Mercy College was recently awarded a prestigious $3.2 million grant to support nursing students with financial need over the next five years through a Scholarships for Disadvantaged Students (SDS) program. After a competitive selection process, the Health Resources and Services Administration (HRSA) — which is part of the U.S. Department of Health and Human Services — awarded the grant to 86 colleges and universities nationwide, only three of which are in New York State.
“This program may be the difference between some students being able to successfully earn their degrees and having to leave Mercy because they don't have the financial resources,” explained Susan Moscou, Ph.D., the director of Mercy’s SDS Program and associate professor of nursing.
The goal of the SDS Program is to support students with financial need in graduating with a B.S. in nursing and then working in medically underserved communities — which are defined as areas or populations that have too few primary care providers, high infant mortality, high poverty or a high percentage of elderly people. Ultimately, the SDS grants aim to increase the diversity of health care professionals and improve health care in communities of need.

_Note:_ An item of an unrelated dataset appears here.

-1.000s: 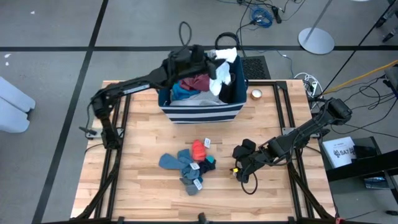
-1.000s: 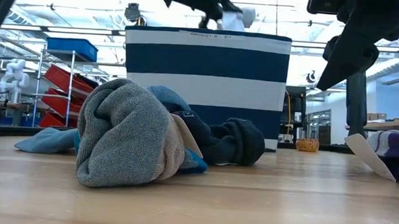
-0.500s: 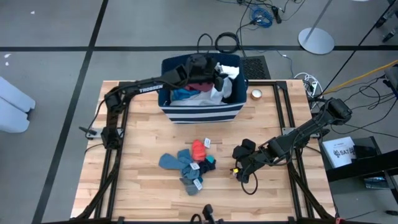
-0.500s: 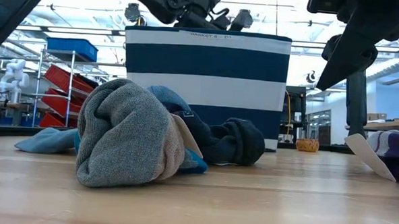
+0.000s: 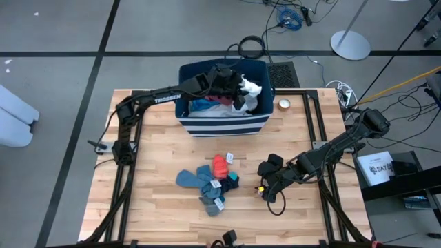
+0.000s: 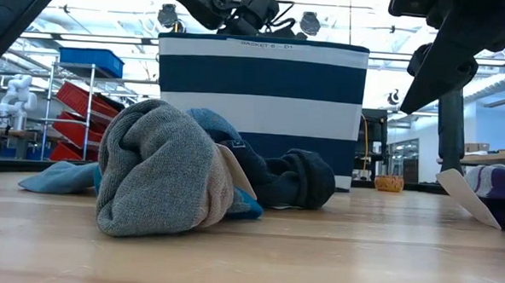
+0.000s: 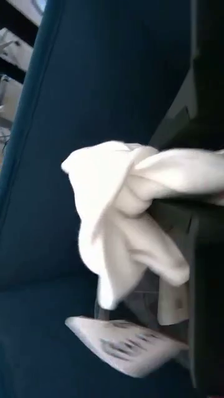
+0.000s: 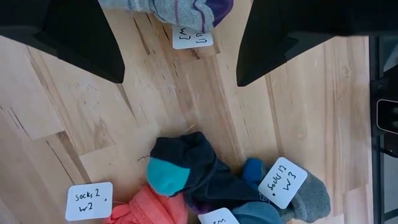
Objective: Sort clothes
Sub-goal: Put the white pair of socks into the blue laundry organizer, then put the gray pair of socks into the blue laundry organizer
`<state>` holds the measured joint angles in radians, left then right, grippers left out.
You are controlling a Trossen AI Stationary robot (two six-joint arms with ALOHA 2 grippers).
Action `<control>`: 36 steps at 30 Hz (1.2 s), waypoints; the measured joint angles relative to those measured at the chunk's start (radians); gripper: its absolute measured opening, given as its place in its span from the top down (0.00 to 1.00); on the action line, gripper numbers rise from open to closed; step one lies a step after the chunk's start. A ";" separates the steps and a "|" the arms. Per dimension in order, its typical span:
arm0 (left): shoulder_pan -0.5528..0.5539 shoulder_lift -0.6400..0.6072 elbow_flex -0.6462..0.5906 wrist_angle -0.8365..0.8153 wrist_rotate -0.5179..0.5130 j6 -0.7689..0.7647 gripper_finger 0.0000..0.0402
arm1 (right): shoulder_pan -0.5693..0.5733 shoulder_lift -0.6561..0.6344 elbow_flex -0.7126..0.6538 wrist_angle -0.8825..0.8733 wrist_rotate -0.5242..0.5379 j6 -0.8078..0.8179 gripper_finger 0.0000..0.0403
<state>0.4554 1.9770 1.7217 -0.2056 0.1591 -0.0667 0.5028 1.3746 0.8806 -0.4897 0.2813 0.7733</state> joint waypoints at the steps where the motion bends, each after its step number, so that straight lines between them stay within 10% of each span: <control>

The grant enables Mercy to provide at least partial scholarships to cover tuition, fees and textbooks in order to support approximately 50 students in Mercy’s traditional nursing baccalaureate program per year for the next five years. Moscou and the nursing faculty will also identify and secure additional services if needed, such as tutoring, advising, coaching and access to mental health services.
Students in the program will conduct their clinical rotations in medically underserved communities or in facilities that serve patients from medically underserved communities. The hope is that at least 75% of these students choose to continue remain in these communities after graduation.
“Many of our students come from medically underserved communities, so they have already seen firsthand the disparity in the level of health care services and resources,” said Moscou. “This program gives us the opportunity to educate them about the need for nurses to go back to the communities they came from. The data shows that patients want to see providers who look like them and that health outcomes do improve when this is the case.”
Furthering that point, HRSA stated that they offer SDS program grants because many groups continue to be underrepresented across the health professions and that this lack of diversity is considered detrimental to patient care.